But it's time to take this story further. We're raising funds to do a story for KALW's Crosscurrents Radio and a print edition for SF Public Press where we are aiming to have this published.

The story will focus on the increased amount of entrepreneurs seeking support at local non-profits during The Great Recession, and how small business owners are not qualifying for government loans...It’s an untold story of nonprofits boosting up the for-profit sector, in ways that surpass top-down efforts like the America’s Recovery Capital loans.

Manuel Gomez worked as a janitor for 18 years before he got laid off. At the unemployment office, he learned about services provided by the Small Business Development Center. This local arm of the SBA, in partnership with Canal Alliance in San Rafael, taught him the ropes for starting his own janitorial company. A year and a half later, he has gained enough business to employ 14 workers in a low-income pocket of Marin County.
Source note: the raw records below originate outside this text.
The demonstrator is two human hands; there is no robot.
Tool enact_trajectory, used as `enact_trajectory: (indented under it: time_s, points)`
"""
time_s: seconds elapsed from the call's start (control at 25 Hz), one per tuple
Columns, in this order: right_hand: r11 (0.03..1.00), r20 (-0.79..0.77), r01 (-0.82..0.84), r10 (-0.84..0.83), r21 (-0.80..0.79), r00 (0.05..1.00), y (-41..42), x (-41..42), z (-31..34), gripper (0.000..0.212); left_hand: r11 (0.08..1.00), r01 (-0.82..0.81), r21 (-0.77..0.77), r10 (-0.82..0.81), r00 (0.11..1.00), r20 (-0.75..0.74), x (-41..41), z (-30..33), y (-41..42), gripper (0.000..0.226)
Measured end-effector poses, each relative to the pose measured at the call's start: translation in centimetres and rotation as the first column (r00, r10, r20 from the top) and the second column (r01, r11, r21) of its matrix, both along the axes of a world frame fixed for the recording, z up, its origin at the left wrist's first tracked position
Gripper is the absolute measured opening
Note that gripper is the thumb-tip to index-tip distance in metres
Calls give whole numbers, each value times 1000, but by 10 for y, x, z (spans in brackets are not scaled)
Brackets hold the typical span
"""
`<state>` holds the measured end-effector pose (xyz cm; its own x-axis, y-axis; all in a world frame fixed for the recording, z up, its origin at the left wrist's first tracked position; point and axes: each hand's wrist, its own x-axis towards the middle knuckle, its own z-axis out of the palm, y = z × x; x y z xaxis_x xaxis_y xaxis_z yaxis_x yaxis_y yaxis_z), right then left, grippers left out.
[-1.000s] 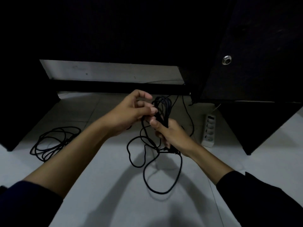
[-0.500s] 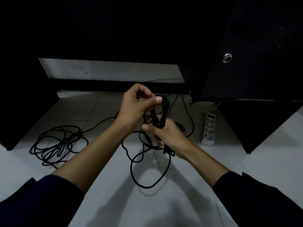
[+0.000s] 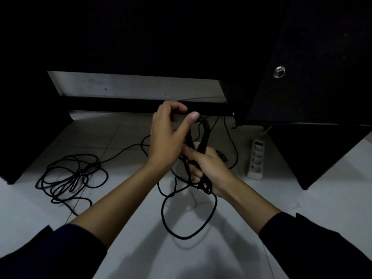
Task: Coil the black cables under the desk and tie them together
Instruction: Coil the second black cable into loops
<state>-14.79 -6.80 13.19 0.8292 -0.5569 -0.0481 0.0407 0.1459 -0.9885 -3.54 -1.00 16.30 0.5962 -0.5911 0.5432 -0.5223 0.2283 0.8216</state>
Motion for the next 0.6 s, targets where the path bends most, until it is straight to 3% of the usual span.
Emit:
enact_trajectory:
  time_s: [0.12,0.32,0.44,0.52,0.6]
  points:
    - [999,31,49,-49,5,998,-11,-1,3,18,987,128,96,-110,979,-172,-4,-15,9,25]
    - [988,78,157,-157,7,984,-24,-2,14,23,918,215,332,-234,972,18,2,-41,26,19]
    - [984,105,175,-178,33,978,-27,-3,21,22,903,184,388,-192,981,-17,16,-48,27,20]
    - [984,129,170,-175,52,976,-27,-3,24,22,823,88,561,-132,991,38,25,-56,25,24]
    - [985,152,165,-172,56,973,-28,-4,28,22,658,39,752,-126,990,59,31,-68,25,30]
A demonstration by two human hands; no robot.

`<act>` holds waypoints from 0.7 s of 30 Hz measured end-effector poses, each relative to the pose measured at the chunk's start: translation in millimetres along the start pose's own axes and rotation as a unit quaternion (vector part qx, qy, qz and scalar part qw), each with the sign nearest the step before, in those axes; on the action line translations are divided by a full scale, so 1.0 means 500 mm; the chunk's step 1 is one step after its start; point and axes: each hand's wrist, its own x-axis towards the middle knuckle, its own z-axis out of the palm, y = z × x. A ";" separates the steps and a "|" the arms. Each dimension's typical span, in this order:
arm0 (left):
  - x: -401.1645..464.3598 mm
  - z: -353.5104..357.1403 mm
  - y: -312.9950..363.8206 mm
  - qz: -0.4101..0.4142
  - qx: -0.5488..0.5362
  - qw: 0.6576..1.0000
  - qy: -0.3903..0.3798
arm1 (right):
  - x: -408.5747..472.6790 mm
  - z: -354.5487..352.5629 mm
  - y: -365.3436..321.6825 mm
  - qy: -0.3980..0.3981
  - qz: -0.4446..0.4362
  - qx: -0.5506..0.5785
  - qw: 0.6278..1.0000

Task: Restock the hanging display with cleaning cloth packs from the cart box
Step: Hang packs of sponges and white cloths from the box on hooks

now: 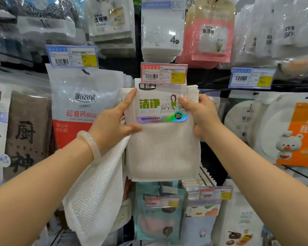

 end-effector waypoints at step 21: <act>-0.006 0.002 0.004 -0.014 0.045 0.999 -0.005 | -0.019 0.002 0.038 -0.024 -0.226 -0.137 0.964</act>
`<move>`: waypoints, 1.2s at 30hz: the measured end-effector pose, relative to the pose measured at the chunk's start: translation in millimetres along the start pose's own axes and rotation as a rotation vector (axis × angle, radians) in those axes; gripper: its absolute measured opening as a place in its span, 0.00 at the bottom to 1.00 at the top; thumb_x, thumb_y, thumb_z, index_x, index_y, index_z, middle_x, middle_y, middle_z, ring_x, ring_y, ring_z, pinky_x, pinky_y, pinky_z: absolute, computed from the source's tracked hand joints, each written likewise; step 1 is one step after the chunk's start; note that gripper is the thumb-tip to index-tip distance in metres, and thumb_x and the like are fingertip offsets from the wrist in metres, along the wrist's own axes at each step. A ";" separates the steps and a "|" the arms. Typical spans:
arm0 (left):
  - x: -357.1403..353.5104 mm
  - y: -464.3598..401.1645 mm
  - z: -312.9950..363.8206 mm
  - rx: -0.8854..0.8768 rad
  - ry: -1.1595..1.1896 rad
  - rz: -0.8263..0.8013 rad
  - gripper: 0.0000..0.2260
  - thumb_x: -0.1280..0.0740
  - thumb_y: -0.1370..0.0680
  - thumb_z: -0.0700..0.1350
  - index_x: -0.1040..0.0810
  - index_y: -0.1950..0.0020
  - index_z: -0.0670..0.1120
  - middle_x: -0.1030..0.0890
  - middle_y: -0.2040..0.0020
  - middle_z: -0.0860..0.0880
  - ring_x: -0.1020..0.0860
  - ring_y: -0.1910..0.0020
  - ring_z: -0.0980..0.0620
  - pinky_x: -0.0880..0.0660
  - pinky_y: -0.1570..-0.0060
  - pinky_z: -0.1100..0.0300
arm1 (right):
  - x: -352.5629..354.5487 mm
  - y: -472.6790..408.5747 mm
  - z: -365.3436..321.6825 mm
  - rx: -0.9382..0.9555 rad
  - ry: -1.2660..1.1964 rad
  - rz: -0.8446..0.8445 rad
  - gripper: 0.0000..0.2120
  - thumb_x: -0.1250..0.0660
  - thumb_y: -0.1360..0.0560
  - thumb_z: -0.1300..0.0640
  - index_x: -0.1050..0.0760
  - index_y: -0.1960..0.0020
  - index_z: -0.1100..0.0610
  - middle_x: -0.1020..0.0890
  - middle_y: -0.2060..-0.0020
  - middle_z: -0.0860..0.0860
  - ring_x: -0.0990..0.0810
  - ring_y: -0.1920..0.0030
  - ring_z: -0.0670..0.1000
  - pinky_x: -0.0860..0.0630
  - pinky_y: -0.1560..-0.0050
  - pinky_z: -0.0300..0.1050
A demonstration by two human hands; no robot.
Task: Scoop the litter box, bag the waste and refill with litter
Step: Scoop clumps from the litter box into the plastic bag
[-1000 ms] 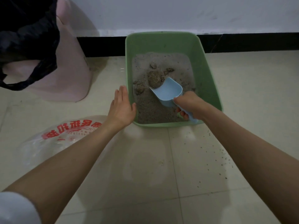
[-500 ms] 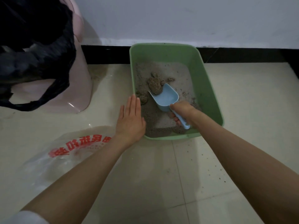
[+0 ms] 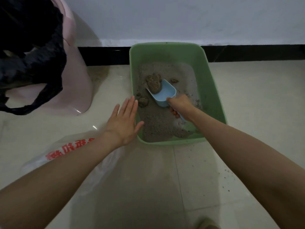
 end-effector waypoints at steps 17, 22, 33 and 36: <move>-9.1 -1.9 14.4 0.134 0.221 0.048 0.28 0.56 0.19 0.53 0.68 0.26 0.44 0.68 0.25 0.48 0.65 0.25 0.51 0.59 0.25 0.51 | -41.5 -61.5 -31.4 0.088 -0.149 0.102 0.17 0.38 0.25 0.48 0.23 0.54 0.63 0.24 0.62 0.57 0.27 0.63 0.54 0.31 0.64 0.46; -5.4 -11.1 10.0 0.116 0.246 0.030 0.28 0.56 0.19 0.52 0.69 0.27 0.43 0.69 0.25 0.47 0.66 0.26 0.51 0.60 0.25 0.51 | -30.6 -46.1 4.4 0.186 -0.214 0.182 0.16 0.40 0.23 0.51 0.36 0.68 0.54 0.32 0.69 0.57 0.34 0.66 0.53 0.38 0.64 0.49; -4.4 -7.3 8.0 0.116 0.276 0.018 0.28 0.54 0.18 0.50 0.66 0.26 0.43 0.67 0.25 0.47 0.65 0.25 0.50 0.60 0.26 0.52 | -4.7 -12.6 12.3 0.259 -0.232 0.259 0.14 0.40 0.24 0.54 0.36 0.68 0.55 0.33 0.70 0.57 0.37 0.70 0.50 0.41 0.71 0.45; -5.0 -5.4 6.0 0.103 0.272 0.002 0.28 0.53 0.18 0.51 0.66 0.25 0.43 0.67 0.24 0.47 0.65 0.25 0.49 0.59 0.26 0.51 | -3.4 -7.9 16.8 0.213 -0.231 0.218 0.16 0.41 0.23 0.56 0.36 0.69 0.56 0.33 0.73 0.55 0.37 0.74 0.50 0.41 0.74 0.41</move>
Point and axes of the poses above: each hand's wrist, its own y-axis away from the middle knuckle, its own x-axis out of the back of the hand, z = x × y, the point moved 1 cm from there along -y, towards the middle knuckle
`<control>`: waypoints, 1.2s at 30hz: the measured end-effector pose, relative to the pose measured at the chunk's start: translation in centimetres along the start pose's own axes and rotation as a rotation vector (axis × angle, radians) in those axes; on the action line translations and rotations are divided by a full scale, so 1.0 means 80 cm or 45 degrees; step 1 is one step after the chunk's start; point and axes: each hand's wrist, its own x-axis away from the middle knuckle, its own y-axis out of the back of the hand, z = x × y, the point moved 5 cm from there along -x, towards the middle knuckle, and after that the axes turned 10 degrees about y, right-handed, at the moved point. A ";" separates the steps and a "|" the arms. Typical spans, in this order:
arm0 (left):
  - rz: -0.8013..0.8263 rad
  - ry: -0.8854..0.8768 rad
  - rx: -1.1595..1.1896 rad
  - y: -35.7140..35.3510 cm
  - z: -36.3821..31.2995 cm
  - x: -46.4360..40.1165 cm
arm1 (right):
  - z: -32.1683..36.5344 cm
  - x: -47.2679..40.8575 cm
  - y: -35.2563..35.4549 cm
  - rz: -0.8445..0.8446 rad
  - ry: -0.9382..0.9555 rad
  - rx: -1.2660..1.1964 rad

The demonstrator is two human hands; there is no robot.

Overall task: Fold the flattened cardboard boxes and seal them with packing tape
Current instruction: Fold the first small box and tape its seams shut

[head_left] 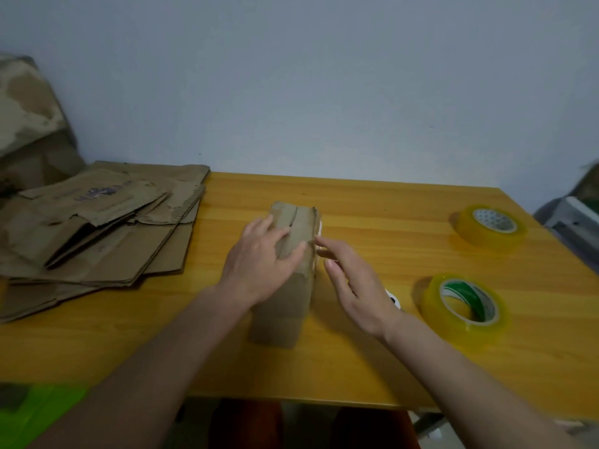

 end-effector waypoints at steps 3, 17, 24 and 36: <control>0.176 0.142 -0.347 -0.012 -0.021 0.005 | 0.005 -0.012 0.006 -0.185 -0.013 0.041; 0.373 -0.208 -0.471 0.021 -0.010 0.011 | -0.056 -0.054 -0.005 0.026 -0.794 -0.476; 0.072 -0.212 -0.298 0.031 -0.009 0.004 | -0.066 -0.043 0.011 -0.028 -0.817 -0.531; 0.270 -0.390 -0.059 -0.044 -0.020 -0.002 | -0.070 0.007 0.034 -0.655 -0.886 -0.610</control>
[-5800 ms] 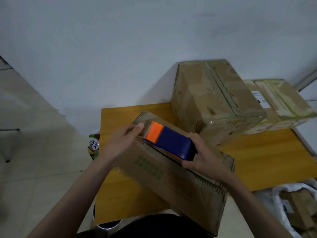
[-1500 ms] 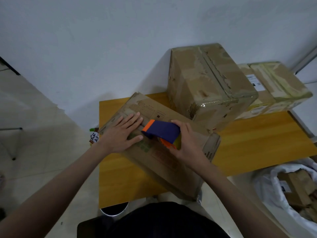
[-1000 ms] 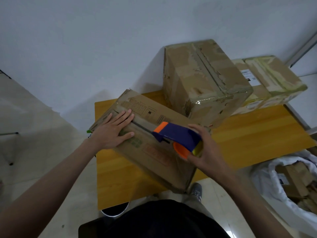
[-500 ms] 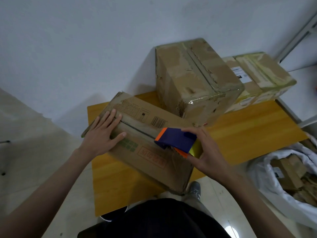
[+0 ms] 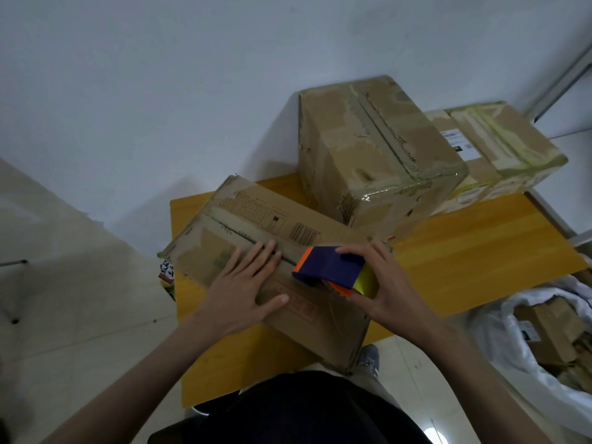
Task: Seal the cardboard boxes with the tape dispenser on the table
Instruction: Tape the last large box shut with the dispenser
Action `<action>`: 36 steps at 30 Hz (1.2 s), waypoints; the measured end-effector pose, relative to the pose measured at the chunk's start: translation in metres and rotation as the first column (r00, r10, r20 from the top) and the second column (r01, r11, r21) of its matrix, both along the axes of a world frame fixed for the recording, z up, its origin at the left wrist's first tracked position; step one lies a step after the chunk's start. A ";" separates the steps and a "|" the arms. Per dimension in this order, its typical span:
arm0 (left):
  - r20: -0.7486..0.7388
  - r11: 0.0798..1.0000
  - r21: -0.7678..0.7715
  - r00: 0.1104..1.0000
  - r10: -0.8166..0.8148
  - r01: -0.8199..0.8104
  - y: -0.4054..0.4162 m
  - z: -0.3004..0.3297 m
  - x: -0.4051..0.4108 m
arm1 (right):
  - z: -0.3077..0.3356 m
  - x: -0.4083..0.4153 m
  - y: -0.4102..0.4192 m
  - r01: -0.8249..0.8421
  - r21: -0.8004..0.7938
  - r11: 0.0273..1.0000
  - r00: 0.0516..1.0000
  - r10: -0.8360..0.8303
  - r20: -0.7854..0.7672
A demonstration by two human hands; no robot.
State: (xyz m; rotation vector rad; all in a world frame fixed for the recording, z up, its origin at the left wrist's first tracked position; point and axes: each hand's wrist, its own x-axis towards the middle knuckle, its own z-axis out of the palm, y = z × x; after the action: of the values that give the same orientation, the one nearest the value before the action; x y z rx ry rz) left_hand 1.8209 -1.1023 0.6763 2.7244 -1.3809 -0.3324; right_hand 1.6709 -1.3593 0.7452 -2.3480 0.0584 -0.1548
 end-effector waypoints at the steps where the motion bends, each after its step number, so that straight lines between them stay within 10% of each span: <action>1: -0.008 1.000 -0.005 1.000 0.015 -0.015 -0.002 0.000 -0.001 | 0.000 0.000 0.000 -0.002 -0.002 1.000 1.000 0.002 0.002; 36: 0.026 0.998 -0.055 0.999 0.040 -0.039 0.015 0.001 0.082 | -0.017 0.047 0.023 0.057 0.086 0.995 0.995 -0.064 0.073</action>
State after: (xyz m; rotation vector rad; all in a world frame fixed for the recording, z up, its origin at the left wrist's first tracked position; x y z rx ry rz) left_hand 1.9026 -1.0875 0.6774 2.7178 -1.3205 -0.2533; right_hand 1.7174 -1.3359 0.7282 -2.2551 0.0973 -0.2654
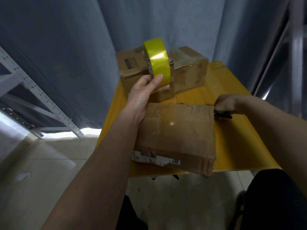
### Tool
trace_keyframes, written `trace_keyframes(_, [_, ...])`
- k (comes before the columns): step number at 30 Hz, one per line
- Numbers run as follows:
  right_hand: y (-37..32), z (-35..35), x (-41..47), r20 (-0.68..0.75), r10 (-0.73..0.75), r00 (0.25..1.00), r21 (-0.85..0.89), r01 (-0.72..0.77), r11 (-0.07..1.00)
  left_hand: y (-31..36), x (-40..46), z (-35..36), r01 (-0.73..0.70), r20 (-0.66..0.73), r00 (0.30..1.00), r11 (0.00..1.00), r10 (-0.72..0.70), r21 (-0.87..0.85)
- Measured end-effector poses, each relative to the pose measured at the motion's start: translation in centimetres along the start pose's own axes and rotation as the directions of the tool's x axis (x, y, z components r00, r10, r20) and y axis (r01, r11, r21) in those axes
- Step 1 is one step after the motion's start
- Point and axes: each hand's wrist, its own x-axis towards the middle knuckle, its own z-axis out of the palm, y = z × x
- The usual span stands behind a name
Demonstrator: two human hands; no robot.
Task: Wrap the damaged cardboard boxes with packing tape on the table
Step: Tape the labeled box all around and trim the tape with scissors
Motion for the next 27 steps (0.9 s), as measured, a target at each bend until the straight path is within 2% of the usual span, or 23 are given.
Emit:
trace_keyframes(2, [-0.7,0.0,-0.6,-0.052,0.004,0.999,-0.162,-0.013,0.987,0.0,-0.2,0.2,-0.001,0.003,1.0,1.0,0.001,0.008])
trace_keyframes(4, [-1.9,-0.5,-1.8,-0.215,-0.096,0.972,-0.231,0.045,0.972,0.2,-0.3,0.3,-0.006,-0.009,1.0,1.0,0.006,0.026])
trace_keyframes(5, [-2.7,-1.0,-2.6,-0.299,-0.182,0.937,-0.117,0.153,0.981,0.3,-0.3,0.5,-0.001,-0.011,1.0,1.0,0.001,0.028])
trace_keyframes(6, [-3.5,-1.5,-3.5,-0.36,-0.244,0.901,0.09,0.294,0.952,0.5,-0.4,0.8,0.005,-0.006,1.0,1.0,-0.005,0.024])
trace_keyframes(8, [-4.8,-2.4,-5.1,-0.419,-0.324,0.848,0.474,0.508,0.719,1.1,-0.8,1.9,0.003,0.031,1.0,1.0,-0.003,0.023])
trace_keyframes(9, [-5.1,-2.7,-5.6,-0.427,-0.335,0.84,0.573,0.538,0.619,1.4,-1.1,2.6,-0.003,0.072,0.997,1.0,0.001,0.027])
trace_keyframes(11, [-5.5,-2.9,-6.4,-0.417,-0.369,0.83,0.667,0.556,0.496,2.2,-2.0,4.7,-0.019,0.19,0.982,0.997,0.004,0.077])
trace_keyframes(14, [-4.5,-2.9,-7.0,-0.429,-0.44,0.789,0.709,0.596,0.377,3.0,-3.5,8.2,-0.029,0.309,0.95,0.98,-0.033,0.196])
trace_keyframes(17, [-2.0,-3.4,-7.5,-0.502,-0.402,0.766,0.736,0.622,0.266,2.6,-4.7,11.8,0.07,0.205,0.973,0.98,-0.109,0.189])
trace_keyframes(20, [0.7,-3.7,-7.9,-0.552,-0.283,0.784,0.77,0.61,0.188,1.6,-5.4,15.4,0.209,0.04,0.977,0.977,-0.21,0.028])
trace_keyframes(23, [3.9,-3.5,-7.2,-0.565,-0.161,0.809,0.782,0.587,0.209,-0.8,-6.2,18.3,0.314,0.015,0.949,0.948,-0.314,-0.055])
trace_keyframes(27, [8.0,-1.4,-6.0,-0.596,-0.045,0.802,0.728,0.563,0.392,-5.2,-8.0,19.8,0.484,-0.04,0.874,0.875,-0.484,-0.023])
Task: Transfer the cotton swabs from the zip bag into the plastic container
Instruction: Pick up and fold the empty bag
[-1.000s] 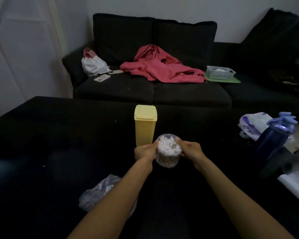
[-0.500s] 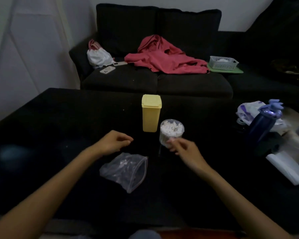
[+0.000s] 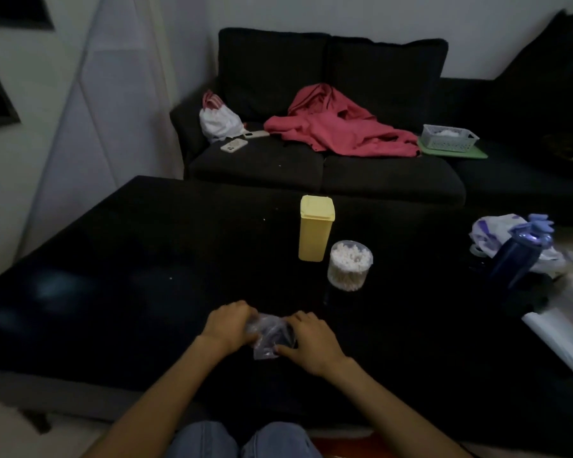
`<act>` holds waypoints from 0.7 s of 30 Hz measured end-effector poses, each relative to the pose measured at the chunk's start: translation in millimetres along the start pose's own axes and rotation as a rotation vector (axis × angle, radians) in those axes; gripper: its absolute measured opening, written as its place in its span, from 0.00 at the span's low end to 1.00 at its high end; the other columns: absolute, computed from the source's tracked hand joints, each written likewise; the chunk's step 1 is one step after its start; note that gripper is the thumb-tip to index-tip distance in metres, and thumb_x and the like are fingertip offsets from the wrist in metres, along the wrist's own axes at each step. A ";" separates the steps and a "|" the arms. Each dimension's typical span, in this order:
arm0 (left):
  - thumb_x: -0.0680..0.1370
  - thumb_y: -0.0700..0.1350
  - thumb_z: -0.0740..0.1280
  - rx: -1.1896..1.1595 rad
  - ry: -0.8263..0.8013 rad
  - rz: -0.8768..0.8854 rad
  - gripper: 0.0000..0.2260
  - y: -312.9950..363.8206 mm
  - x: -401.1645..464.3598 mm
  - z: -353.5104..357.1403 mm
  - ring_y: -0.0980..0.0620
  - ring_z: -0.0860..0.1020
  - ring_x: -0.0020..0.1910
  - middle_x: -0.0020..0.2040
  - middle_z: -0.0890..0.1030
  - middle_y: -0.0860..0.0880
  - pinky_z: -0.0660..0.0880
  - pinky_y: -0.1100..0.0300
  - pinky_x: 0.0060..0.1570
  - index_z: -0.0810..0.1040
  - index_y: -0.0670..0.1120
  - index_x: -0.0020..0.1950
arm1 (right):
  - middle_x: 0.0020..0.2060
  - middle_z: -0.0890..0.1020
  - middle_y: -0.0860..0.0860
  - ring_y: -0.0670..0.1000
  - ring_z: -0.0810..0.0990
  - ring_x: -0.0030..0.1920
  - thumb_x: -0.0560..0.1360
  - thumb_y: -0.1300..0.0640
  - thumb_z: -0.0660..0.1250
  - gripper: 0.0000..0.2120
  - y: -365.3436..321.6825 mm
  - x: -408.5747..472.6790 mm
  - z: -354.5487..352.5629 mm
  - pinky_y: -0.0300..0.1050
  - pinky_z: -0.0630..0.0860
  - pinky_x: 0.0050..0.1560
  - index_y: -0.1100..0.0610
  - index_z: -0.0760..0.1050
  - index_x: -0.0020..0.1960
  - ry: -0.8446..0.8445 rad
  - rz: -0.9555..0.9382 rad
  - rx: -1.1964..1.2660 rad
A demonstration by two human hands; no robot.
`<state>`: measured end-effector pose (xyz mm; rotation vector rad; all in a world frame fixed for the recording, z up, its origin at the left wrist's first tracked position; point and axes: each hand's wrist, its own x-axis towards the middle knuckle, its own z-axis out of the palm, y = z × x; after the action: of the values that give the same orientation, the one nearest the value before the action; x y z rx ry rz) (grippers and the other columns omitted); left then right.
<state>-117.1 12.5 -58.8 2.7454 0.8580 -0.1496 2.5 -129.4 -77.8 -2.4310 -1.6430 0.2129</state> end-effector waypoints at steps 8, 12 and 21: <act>0.74 0.48 0.70 -1.023 -0.064 -0.414 0.10 20.9 21.1 -52.4 0.50 0.80 0.42 0.44 0.82 0.44 0.77 0.56 0.45 0.81 0.42 0.50 | 0.67 0.66 0.38 0.34 0.64 0.67 0.80 0.51 0.59 0.24 -9.9 5.8 -33.5 0.22 0.61 0.61 0.50 0.60 0.75 0.226 -0.016 0.817; 0.78 0.45 0.64 -1.529 -0.191 -0.368 0.11 43.0 30.8 -84.3 0.48 0.80 0.50 0.51 0.82 0.43 0.76 0.55 0.48 0.76 0.42 0.58 | 0.69 0.70 0.47 0.40 0.66 0.68 0.79 0.53 0.61 0.22 6.6 18.3 -56.3 0.33 0.63 0.66 0.53 0.64 0.73 0.467 -0.112 0.441; 0.75 0.46 0.69 -1.616 -0.084 -0.217 0.13 65.1 67.6 -114.5 0.49 0.80 0.52 0.52 0.82 0.45 0.76 0.57 0.47 0.77 0.46 0.58 | 0.57 0.78 0.42 0.37 0.76 0.56 0.78 0.55 0.64 0.21 42.1 61.7 -116.5 0.29 0.73 0.55 0.51 0.68 0.70 0.455 -0.058 0.783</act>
<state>-22.1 29.4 53.5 1.1313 0.7052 0.2805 90.1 -97.2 24.4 -1.6787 -1.1332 0.2188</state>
That’s the silver lining in this recession where we’ve seen net job losses from business closures and layoffs nationwide since 2007. In California, unemployment hovers around 12%, and desperation grows as Craigslist sucks up resumes into a big, black hole. Without enough jobs to go around, the economy needs a jumpstart from small enterprises. But you need more than a Facebook page to be a successful business. Financial training, support for startups, office space, and access to capital are all key ingredients. That’s the role played by these community organizations.

“Small business owners are lifting themselves up and lifting up people in the community around them,” says Robyn Fountain of the Renaissance Entrepreneurship Center’s office in Bayview Hunters Point, where access to credit and good jobs are scarce. In a community that has been marginalized and redlined by banks, this is a place where residents and business owners can get a leg up.

A recent study looked at the impact of Opportunity Fund, a Bay Area microlender that has lent out more than $10 million to small-scale businesses. Every dollar lent generated two dollars of economic activity in the community. Their lending has helped to create and save more than 1200 jobs in the Bay Area. Microfinance is well known for empowering women and communities abroad. As the financial crisis has choked off access to capital, lending to small business is essential to jumpstarting the economy.

Business owners like Simonida Cvejic, owner of a medical training academy, started with a small loan that would have been denied if she had gone straight to the big banks. She has trained more than 400 health care workers who are now job ready in an industry that’s better able to weather this economic crisis.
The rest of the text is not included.